Senator Dodd explained such a bill “gives them some hope. Even the prison guards and the management has seen this, where people that are in for a long, long time, when they know that there’s no way of ever getting out, they’re not really interested in education, they’re not ready to admit or atone for their mistakes.”
He believes that education, whether it’s a university degree or career technical education, “is really moving the needle in terms of making a more harmonious (atmosphere). Not everybody’s bought in, because not everybody is ready to buy in.”
He said, “But by and large, it was very interesting to me how a really large segment of the prison population has bought into this. And they meet all the time and they hold each other accountable.”
He said, “I came away just really impressed.”
Dodd explained this is his third visit to a prison—previously he had visited some early in his term, in his district. But he saw a huge change over that time with the mentality of people in prison, now that many have an opportunity to get out that they might not have previously.
“I think what surprised me the most is how up they are mentally on current events, on what’s going on in our world, in our state, in our country,” he said. “They have resources there in the prisons and this segment of the population that we spent a lot of time with, are certainly people that are working on or most have gotten their AA degrees and are working on a four-year degree.”

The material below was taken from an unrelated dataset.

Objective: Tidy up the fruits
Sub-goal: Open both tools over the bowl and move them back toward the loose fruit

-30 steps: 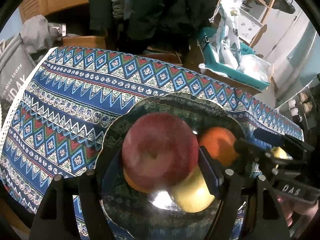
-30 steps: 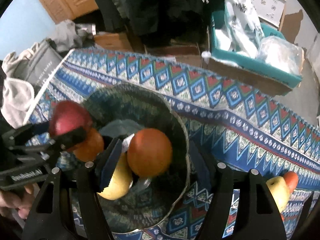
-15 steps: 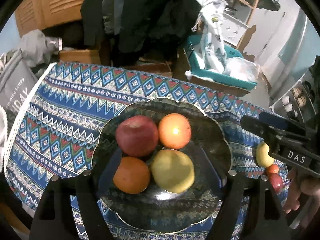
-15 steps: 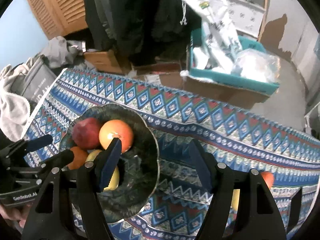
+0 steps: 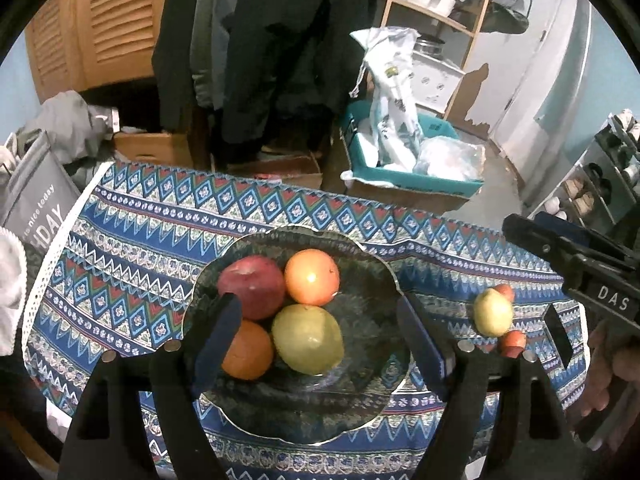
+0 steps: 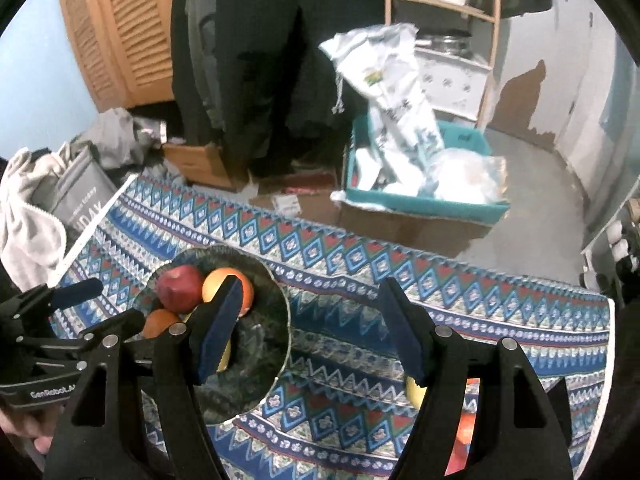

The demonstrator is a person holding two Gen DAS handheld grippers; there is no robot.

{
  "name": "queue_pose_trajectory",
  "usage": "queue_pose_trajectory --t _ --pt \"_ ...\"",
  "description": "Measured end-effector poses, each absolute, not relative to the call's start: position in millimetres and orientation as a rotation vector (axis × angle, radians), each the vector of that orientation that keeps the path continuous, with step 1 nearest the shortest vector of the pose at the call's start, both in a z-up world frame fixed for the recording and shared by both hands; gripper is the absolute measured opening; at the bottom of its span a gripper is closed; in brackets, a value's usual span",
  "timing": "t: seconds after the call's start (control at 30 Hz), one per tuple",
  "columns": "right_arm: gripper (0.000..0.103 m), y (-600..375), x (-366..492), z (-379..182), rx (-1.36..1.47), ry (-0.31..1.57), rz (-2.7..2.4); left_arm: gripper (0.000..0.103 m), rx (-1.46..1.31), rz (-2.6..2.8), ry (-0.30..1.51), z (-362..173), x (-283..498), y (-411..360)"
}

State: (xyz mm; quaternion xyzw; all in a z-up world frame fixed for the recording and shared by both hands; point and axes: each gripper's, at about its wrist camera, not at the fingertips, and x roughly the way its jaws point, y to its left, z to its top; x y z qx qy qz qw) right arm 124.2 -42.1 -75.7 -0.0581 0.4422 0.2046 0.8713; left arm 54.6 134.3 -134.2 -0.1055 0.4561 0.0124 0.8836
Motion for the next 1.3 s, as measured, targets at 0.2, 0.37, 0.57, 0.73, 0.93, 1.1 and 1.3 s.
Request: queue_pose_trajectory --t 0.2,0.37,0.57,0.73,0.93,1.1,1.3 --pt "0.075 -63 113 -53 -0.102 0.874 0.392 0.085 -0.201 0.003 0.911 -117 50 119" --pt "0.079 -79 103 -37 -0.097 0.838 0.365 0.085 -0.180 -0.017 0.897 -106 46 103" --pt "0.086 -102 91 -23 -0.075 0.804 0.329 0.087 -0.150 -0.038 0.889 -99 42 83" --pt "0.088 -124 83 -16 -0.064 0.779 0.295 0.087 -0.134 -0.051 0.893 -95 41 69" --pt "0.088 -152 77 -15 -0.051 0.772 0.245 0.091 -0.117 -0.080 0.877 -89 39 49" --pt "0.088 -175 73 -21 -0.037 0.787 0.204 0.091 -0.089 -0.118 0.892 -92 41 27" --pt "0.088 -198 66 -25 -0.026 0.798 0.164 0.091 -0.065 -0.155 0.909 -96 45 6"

He explained, “I think it’s probably common sense that they would want to get out, but they know the answer to getting out is not pulling the wool over somebody’s eyes. That just doesn’t happen.”
He said, “I don’t think we’ve had a lot of problems with CDCR in terms of the type of prisoners we’ve been letting out over the last few years, through either the commutations.”
But he said while there are problems with the court system, the trip showed him there are groups of people “who are really working hard on it and really understand what’s in front of them.”
Asked if he saw legislation coming out of this, he noted that at this point in the session, their docket is full.
But he did say, “If there was something that Smart Justice brought to me, I would certainly be very open to wanting to make sure that our justice system does really what it needs to do.”